PROBLEM TO SOLVE — For the material below, return exactly the lines starting at the one holding "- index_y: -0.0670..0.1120" and ending at the one holding "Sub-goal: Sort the", counting both as part of the range.

SUPPLIED DATA —
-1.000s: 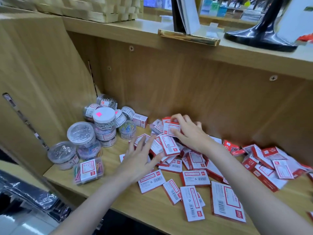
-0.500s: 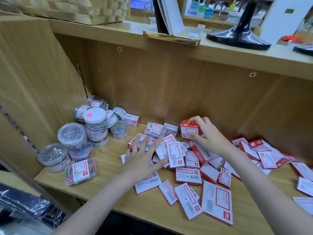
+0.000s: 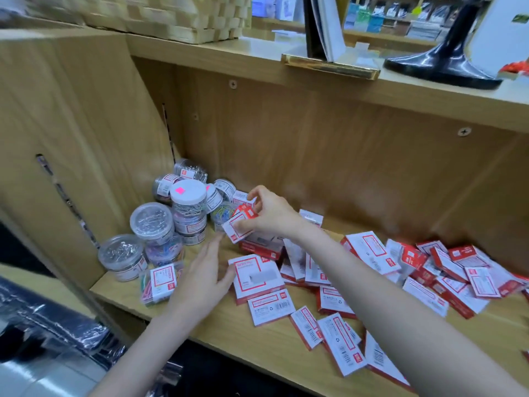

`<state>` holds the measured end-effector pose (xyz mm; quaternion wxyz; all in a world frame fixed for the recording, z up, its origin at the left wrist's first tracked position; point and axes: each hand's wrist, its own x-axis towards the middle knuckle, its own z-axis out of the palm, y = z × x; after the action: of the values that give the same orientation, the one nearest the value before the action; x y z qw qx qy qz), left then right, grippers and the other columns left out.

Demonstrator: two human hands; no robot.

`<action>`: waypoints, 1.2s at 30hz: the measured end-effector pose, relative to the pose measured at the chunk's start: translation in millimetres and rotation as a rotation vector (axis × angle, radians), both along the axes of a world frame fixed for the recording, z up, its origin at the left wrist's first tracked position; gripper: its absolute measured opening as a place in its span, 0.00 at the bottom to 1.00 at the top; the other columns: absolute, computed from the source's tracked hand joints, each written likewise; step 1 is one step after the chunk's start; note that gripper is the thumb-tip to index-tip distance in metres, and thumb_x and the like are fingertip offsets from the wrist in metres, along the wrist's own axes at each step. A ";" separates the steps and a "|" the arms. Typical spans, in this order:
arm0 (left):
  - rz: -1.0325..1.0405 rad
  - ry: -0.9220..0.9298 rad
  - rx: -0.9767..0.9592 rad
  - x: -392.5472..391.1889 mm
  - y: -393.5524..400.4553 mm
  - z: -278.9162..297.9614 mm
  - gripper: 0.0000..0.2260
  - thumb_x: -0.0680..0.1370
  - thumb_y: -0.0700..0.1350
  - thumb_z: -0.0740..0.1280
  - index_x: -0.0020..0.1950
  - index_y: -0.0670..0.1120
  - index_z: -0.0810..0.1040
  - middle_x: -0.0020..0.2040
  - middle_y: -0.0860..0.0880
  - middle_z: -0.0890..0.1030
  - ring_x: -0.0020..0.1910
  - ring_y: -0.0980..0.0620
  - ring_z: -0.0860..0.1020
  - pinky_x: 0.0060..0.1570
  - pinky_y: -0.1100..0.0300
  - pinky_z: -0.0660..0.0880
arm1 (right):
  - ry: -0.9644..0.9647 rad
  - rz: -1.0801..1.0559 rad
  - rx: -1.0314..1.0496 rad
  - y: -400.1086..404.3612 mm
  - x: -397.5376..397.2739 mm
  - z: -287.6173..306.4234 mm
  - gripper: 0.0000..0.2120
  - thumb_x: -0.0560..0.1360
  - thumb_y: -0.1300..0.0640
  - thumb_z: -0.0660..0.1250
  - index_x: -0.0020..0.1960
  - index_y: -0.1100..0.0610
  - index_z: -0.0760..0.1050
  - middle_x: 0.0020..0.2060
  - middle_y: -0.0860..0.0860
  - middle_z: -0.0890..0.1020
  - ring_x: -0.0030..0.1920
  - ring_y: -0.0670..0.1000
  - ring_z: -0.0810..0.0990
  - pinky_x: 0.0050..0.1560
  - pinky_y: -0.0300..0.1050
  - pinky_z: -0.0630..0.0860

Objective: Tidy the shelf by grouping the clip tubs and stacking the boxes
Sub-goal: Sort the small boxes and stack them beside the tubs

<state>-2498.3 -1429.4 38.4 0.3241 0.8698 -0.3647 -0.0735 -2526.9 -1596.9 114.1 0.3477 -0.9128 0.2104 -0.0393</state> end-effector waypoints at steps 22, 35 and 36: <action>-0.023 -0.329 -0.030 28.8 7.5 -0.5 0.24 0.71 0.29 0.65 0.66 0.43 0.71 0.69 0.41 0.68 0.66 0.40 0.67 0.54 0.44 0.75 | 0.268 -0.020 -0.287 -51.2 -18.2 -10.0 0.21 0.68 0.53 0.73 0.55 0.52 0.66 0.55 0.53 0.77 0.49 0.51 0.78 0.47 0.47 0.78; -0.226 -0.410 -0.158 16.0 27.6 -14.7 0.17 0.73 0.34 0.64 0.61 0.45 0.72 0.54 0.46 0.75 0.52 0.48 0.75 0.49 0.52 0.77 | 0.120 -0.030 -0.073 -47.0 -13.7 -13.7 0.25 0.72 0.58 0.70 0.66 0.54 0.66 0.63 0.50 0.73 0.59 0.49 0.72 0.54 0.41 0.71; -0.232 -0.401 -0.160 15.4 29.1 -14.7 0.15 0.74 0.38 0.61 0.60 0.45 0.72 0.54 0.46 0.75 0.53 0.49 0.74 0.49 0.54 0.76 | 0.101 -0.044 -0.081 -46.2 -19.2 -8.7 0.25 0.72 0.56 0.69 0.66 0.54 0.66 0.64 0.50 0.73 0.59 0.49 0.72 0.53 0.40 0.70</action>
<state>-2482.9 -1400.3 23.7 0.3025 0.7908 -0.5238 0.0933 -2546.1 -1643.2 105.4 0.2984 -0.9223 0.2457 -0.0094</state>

FINAL ANSWER —
  - index_y: -0.0670..0.1120
  - index_z: -0.0810..0.1040
  - middle_x: -0.0020..0.2040
  - middle_y: -0.0860..0.0880
  - middle_z: -0.0890..0.1030
  - ring_x: -0.0020..0.1910
  - ring_y: -0.0980..0.0620
  - ring_z: -0.0860..0.1020
  - pinky_x: 0.0060..0.1570
  - pinky_y: -0.1100..0.0300
  - pinky_z: -0.0660..0.0880
arm1 (right):
  - ry: -0.9644..0.9647 rad
  - rz: -1.0801..1.0559 rad
  - rx: -1.0314..1.0496 rad
  - y: -400.1086..404.3612 mm
  - x: -397.5376..397.2739 mm
  - z: -287.6173..306.4234 mm
  - gripper: 0.0000..0.2120
  - thumb_x: -0.0560..0.1360
  - thumb_y: -0.1300..0.0640
  - thumb_z: -0.0660..0.1250
  - index_x: -0.0020..0.1960
  - index_y: -0.1100..0.0610
  - index_z: -0.0760..0.1050
  - middle_x: 0.0020..0.2060
  - middle_y: -0.0860..0.0860
  - middle_z: -0.0890..0.1020
  - ring_x: -0.0030..0.1920
  - ring_y: -0.0670..0.1000
  - ring_z: -0.0810..0.0990
  - pinky_x: 0.0050..0.1560
  - pinky_y: -0.0300..0.1050
  - pinky_z: -0.0630..0.0860

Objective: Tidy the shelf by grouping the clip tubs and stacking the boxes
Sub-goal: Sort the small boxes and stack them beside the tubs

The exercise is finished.